What to produce =>
Copy out every line of the records in which "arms" can be found.

Records provided =>
------------------------------------
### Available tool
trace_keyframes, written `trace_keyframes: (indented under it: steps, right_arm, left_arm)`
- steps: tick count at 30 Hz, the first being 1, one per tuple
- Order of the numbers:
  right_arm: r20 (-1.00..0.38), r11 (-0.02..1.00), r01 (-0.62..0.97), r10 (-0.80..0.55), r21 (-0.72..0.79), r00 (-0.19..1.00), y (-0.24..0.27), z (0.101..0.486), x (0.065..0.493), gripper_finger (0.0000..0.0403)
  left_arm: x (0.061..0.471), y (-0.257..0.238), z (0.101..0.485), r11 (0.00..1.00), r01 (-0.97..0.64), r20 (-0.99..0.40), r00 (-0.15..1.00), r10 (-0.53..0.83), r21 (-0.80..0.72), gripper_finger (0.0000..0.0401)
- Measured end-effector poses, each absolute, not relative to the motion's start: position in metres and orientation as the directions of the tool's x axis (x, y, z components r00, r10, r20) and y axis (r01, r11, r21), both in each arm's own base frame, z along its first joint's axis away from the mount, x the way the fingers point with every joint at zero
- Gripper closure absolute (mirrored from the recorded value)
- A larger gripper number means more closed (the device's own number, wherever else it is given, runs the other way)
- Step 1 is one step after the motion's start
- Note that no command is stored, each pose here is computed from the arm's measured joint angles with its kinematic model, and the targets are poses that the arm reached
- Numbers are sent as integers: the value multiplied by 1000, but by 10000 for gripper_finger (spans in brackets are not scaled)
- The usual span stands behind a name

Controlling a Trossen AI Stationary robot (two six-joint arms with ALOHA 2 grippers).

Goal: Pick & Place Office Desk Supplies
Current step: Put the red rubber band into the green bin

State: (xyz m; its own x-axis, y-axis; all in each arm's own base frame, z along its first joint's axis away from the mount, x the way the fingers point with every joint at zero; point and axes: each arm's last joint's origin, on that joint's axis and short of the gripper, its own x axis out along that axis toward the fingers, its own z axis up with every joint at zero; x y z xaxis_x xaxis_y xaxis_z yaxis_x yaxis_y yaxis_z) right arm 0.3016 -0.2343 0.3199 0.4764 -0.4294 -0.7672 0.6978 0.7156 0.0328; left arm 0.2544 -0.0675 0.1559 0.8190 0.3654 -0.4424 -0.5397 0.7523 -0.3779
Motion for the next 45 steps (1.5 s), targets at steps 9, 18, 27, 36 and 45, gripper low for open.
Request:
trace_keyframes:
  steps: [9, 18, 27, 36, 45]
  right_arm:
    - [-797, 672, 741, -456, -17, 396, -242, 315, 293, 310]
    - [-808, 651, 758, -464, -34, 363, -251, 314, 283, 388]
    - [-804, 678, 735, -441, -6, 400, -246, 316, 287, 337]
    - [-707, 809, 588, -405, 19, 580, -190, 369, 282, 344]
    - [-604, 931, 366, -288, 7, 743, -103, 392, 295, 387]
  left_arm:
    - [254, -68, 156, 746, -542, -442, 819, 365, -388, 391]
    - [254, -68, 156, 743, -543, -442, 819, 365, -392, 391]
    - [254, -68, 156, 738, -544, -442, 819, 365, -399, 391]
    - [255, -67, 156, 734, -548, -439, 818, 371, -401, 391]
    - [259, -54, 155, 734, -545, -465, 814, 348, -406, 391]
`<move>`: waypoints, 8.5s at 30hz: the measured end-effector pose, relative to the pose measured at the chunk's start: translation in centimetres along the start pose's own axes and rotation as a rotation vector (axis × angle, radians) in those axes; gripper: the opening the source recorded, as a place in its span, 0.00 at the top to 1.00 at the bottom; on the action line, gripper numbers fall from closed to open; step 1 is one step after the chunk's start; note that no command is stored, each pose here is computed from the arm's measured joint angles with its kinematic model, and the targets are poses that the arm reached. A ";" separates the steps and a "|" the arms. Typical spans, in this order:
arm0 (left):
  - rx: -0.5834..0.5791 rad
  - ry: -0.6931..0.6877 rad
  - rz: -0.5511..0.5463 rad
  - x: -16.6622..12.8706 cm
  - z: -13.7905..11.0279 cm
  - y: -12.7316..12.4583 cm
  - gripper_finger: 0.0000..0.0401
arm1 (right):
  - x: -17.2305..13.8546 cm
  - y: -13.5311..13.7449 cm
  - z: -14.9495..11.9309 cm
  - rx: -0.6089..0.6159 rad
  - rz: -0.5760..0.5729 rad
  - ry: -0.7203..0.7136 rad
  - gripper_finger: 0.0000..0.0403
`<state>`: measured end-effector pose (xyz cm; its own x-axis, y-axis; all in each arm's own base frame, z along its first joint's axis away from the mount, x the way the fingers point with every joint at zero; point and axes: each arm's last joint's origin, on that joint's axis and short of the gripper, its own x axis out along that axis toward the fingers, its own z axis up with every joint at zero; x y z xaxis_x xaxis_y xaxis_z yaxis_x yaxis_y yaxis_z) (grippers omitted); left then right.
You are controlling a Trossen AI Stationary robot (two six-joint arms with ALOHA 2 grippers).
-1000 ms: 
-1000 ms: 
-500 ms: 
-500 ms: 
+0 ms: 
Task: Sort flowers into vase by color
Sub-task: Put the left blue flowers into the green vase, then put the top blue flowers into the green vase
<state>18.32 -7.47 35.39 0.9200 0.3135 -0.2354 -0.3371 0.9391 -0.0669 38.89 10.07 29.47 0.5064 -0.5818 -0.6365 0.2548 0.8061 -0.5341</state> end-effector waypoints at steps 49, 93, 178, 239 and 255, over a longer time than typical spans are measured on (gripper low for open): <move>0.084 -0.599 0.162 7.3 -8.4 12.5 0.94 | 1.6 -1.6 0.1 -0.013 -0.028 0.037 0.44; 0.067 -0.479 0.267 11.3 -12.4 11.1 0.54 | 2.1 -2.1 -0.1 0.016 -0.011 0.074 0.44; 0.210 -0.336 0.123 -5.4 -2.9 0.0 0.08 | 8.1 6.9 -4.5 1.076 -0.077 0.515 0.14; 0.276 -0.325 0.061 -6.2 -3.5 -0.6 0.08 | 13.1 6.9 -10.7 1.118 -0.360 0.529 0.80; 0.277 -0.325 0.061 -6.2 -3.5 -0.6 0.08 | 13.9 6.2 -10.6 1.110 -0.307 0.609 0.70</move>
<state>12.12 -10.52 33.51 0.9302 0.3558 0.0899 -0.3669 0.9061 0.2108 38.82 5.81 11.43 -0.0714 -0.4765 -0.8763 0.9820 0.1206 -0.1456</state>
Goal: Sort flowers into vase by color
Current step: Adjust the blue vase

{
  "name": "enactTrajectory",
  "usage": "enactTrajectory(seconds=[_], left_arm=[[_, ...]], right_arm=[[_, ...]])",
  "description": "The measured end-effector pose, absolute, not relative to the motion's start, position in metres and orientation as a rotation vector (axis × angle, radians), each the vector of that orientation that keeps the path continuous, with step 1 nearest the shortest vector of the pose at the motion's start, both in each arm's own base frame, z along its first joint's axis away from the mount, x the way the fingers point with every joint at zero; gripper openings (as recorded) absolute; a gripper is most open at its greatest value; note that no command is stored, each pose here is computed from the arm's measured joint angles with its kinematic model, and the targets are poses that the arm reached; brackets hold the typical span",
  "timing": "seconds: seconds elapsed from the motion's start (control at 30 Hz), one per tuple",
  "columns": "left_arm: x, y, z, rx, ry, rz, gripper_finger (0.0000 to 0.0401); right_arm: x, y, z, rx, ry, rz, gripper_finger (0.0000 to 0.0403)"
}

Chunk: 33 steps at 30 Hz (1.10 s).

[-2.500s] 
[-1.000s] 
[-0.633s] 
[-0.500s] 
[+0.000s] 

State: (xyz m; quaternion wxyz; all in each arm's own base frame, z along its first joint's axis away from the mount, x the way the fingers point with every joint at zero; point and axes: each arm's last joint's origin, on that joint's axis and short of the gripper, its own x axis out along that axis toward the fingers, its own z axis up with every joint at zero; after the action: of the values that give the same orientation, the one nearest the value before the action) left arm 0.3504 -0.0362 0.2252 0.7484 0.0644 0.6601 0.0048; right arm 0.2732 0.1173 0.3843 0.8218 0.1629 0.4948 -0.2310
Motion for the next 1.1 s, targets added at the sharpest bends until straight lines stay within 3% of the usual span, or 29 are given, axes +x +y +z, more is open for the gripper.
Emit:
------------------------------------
Output below =>
Controlling a Trossen AI Stationary robot (two six-joint arms with ALOHA 2 grippers).
`<move>`: waypoints, 8.5s at 30hz: the measured end-effector pose, relative to the pose measured at the chunk's start: translation in centimetres along the start pose's own axes and rotation as a rotation vector (axis × angle, radians) in those axes; gripper: the opening the source recorded, as a place in its span, 0.00 at the top to 1.00 at the bottom; on the action line, gripper numbers fall from closed to open; step 1 is one step after the chunk's start; note that no command is stored, each pose here is computed from the arm's measured joint angles with its kinematic model, and the targets are poses that the arm reached. A ";" separates the steps and a "|" the arms. Typical spans, in this order:
You are controlling a Trossen AI Stationary robot (two six-joint arms with ALOHA 2 grippers).

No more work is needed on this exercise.